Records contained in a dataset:
= Beginning of Section =

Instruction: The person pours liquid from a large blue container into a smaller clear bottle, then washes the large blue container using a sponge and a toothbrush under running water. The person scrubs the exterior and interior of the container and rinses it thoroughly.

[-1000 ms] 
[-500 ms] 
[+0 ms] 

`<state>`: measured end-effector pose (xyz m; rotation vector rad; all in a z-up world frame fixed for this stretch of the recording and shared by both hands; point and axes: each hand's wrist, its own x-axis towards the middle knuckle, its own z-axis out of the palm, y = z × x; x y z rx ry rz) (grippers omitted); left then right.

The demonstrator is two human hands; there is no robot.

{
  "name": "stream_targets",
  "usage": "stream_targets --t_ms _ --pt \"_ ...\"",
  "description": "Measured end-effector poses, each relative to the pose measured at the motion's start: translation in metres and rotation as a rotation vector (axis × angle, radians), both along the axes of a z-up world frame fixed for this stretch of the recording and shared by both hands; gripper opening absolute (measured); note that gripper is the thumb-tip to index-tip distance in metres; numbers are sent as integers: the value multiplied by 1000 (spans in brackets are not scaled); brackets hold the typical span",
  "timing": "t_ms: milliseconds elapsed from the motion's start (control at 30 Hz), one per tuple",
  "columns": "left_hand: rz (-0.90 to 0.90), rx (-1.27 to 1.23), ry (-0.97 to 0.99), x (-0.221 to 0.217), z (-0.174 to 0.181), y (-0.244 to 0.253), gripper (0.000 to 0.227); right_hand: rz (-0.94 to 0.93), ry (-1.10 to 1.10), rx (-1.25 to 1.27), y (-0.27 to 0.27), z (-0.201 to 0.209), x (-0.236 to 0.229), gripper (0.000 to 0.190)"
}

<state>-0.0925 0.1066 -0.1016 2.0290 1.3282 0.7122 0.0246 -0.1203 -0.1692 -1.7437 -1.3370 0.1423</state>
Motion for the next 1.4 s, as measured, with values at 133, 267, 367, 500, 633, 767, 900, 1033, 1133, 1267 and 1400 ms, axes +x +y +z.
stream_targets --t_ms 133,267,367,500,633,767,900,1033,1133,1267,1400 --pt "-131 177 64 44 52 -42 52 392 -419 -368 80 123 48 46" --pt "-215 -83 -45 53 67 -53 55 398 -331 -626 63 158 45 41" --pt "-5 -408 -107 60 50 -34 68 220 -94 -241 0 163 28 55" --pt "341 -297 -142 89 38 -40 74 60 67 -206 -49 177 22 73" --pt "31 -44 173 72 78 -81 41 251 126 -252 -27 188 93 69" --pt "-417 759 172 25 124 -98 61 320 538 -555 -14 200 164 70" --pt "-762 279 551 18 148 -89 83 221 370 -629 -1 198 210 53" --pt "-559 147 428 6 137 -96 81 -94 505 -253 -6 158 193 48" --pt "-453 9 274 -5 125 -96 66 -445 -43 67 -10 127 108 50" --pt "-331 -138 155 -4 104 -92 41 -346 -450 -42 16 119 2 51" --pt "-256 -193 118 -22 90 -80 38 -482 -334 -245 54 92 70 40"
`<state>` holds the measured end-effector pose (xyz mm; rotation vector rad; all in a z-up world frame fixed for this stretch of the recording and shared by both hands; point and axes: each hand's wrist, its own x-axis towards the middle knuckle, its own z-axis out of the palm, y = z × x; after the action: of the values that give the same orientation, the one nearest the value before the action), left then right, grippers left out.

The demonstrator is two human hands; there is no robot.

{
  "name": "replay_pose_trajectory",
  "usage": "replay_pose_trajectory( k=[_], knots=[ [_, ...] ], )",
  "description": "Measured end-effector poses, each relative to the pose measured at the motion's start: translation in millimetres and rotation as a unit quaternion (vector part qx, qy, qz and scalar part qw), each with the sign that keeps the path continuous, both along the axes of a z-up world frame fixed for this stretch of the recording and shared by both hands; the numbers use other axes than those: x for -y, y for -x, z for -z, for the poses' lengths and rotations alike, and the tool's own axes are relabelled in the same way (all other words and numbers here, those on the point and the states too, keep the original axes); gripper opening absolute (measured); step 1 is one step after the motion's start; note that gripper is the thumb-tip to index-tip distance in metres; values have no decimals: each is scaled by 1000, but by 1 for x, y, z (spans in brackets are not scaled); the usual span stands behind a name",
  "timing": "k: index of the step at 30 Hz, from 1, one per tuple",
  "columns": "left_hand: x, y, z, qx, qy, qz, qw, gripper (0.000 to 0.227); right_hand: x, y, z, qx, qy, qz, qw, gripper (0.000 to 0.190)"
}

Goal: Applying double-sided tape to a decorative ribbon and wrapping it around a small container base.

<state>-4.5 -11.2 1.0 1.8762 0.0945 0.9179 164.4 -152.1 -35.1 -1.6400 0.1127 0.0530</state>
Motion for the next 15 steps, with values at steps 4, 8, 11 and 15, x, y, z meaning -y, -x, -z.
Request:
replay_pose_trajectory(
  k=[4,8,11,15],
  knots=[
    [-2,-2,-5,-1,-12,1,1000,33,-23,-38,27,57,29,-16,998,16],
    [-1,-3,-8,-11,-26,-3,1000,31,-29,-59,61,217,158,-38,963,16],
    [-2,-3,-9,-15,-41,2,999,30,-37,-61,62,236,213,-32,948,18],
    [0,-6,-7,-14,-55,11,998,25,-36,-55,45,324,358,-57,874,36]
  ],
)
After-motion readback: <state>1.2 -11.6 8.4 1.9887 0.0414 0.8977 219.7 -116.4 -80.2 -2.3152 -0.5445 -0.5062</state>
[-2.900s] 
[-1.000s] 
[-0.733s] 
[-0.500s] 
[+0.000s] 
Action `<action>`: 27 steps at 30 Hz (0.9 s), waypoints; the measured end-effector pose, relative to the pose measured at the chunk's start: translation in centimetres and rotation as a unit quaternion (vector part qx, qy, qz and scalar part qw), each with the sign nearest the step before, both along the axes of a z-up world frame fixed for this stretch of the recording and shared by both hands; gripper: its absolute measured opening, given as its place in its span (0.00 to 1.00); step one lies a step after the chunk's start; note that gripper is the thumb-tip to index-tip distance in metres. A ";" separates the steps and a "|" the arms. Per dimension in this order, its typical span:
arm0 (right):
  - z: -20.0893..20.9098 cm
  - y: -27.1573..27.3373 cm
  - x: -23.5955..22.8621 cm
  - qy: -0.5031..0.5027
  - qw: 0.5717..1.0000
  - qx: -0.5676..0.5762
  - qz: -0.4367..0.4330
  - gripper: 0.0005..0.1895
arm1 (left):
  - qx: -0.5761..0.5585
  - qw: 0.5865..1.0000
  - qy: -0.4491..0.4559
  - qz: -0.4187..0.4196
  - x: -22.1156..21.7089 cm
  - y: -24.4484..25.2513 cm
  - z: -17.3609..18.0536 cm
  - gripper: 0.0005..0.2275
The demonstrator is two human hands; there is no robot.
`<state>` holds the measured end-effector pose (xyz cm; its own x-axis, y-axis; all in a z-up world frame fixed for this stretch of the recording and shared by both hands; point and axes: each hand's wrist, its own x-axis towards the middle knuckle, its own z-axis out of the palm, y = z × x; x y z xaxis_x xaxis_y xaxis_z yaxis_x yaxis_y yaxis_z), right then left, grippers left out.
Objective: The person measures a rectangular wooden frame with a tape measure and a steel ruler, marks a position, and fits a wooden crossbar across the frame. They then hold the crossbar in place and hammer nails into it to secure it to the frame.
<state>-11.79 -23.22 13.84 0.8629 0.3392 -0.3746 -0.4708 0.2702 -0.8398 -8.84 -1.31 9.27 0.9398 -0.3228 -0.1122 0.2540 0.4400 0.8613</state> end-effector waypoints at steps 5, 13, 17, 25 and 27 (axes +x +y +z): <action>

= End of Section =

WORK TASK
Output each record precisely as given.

RESPONSE TO THIS TASK
Instruction: The person pours liquid from a large blue container into a smaller clear bottle, then washes the large blue container using a sponge and a toothbrush under running water. The person scrubs the exterior and interior of the container and rinses it thoroughly.

[-1000 ms] 
[-500 ms] 
[+0 ms] 

`<state>`: measured end-effector pose (xyz m; rotation vector rad; all in a z-up world frame fixed for this stretch of the recording and shared by both hands; point and axes: each hand's wrist, its own x-axis towards the middle knuckle, its own z-axis out of the palm, y = z × x; x y z rx ry rz) (grippers omitted); left then right.

The demonstrator is two human hands; there is no robot.

{
  "name": "stream_targets",
  "usage": "stream_targets --t_ms _ --pt \"_ ...\"",
  "description": "Measured end-effector poses, each relative to the pose measured at the motion's start: translation in metres and rotation as a rotation vector (axis × angle, radians), both along the axes of a z-up world frame fixed for this stretch of the recording and shared by both hands; gripper opening absolute (measured); note that gripper is the thumb-tip to index-tip distance in metres; numbers are sent as integers: the value multiplied by 1000 (spans in brackets are not scaled); brackets hold the typical span",
  "timing": "t_ms: milliseconds elapsed from the motion's start (control at 30 Hz), one per tuple",
  "columns": "left_hand: rz (-0.90 to 0.90), rx (-1.27 to 1.23), ry (-0.97 to 0.99), x (-0.221 to 0.217), z (-0.174 to 0.181), y (-0.244 to 0.253), gripper (0.000 to 0.227); right_hand: rz (-0.94 to 0.93), ry (-1.10 to 1.10), rx (-1.25 to 1.27), y (-0.27 to 0.27), z (-0.201 to 0.209), x (-0.236 to 0.229), gripper (0.000 to 0.190)"
}

<state>-0.0925 0.1066 -0.1016 2.0290 1.3282 0.7122 0.0246 -0.1203 -0.1692 -1.7437 -1.3370 0.1423</state>
Motion for the next 1.4 s, as measured, with values at 133, 267, 367, 500, 633, 767, 900, 1033, 1133, 1267 and 1400 ms, axes +x +y +z.
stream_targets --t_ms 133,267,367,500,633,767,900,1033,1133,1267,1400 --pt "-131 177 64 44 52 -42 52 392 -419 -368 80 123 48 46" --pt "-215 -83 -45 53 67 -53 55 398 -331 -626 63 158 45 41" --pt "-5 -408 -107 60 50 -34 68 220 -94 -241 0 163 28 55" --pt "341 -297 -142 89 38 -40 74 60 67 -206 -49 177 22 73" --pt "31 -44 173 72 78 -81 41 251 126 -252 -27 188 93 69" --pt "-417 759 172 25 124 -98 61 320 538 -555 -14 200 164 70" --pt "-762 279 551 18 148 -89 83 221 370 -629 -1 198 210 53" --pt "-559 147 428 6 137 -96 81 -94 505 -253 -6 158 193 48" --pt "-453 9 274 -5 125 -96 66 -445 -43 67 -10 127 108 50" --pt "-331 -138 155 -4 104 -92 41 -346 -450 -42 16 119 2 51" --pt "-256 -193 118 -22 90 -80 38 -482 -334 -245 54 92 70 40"
`<state>` holds the measured end-effector pose (xyz mm; rotation vector rad; all in a z-up world frame fixed for this stretch of the recording and shared by both hands; point and axes: each hand's wrist, its own x-axis towards the middle knuckle, its own z-axis out of the palm, y = z × x; after the action: of the values that give the same orientation, the one nearest the value before the action), left then right, grippers left out.

The demonstrator is two human hands; there is no robot.

{
  "name": "replay_pose_trajectory",
  "usage": "replay_pose_trajectory( k=[_], knots=[ [_, ...] ], )",
  "description": "Measured end-effector poses, each relative to the pose measured at the motion's start: translation in millimetres and rotation as a unit quaternion (vector part qx, qy, qz and scalar part qw), each with the sign that keeps the path continuous, both along the axes of a z-up world frame fixed for this stretch of the recording and shared by both hands; the numbers use other axes than those: x for -y, y for -x, z for -z, for the poses' lengths and rotations alike, and the tool's own axes are relabelled in the same way (all other words and numbers here, those on the point and the states too, keep the original axes); gripper opening absolute (measured); step 1 is one step after the motion's start; note that gripper is the thumb-tip to index-tip distance in metres; values have no decimals: each is scaled by 1000, but by 1 for x, y, z (spans in brackets are not scaled); the usual span stands behind a name",
  "timing": "k: index of the step at 30 Hz, from 1, one per tuple",
  "columns": "left_hand: x, y, z, qx, qy, qz, qw, gripper (0.000 to 0.227); right_hand: x, y, z, qx, qy, qz, qw, gripper (0.000 to 0.190)"
}

Goal: Applying double-sided tape to a decorative ribbon and wrapping it around a small container base.

<state>-4.5 -11.2 1.0 1.8762 0.0945 0.9179 164.4 -152.1 -35.1 -1.6400 0.1127 0.0530</state>
Motion for the next 15 steps, with values at steps 4, 8, 11 and 15, x, y, z meaning -y, -x, -z.
Request:
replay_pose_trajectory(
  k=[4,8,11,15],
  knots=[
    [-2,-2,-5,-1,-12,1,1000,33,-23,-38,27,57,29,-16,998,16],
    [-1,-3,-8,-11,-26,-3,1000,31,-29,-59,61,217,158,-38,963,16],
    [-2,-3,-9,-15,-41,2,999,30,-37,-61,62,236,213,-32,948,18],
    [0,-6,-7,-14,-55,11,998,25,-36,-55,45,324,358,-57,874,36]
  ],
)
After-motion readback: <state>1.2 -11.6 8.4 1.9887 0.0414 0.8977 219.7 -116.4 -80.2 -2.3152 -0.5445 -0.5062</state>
[-2.900s] 
[-1.000s] 
[-0.733s] 
[-0.500s] 
[+0.000s] 
Action `<action>`: 27 steps at 30 Hz (0.9 s), waypoints; the measured end-effector pose, relative to the pose measured at the chunk's start: translation in centimetres and rotation as a unit quaternion (vector part qx, qy, qz and scalar part qw), each with the sign nearest the step before, both along the axes of a z-up world frame fixed for this stretch of the recording and shared by both hands; gripper: its absolute measured opening, given as its place in its span (0.00 to 1.00); step one lies a step after the chunk's start; note that gripper is the thumb-tip to index-tip distance in metres. A ";" separates the steps and a "|" the arms. Per dimension in this order, its typical span:
arm0 (right):
  - z: -20.0893..20.9098 cm
  - y: -27.1573..27.3373 cm
  - x: -23.5955..22.8621 cm
  - qy: -0.5031..0.5027
  - qw: 0.5717..1.0000
  - qx: -0.5676..0.5762
  - qz: -0.4367..0.4330
  - gripper: 0.0005..0.1895
arm1 (left):
  - qx: -0.5761..0.5585
  - qw: 0.5865..1.0000
  - qy: -0.4491..0.4559
  - qz: -0.4187..0.4196
  - x: -22.1156..21.7089 cm
  - y: -24.4484..25.2513 cm
  - z: -17.3609..18.0536 cm
  - gripper: 0.0005..0.2275
The demonstrator is two human hands; there is no robot.
`<state>` holds the measured end-effector pose (xyz cm; its own x-axis, y-axis; all in a z-up world frame fixed for this stretch of the recording and shared by both hands; point and axes: each hand's wrist, its own x-axis towards the middle knuckle, its own z-axis out of the palm, y = z × x; x y z xaxis_x xaxis_y xaxis_z yaxis_x yaxis_y yaxis_z), right then left, grippers left out.
Objective: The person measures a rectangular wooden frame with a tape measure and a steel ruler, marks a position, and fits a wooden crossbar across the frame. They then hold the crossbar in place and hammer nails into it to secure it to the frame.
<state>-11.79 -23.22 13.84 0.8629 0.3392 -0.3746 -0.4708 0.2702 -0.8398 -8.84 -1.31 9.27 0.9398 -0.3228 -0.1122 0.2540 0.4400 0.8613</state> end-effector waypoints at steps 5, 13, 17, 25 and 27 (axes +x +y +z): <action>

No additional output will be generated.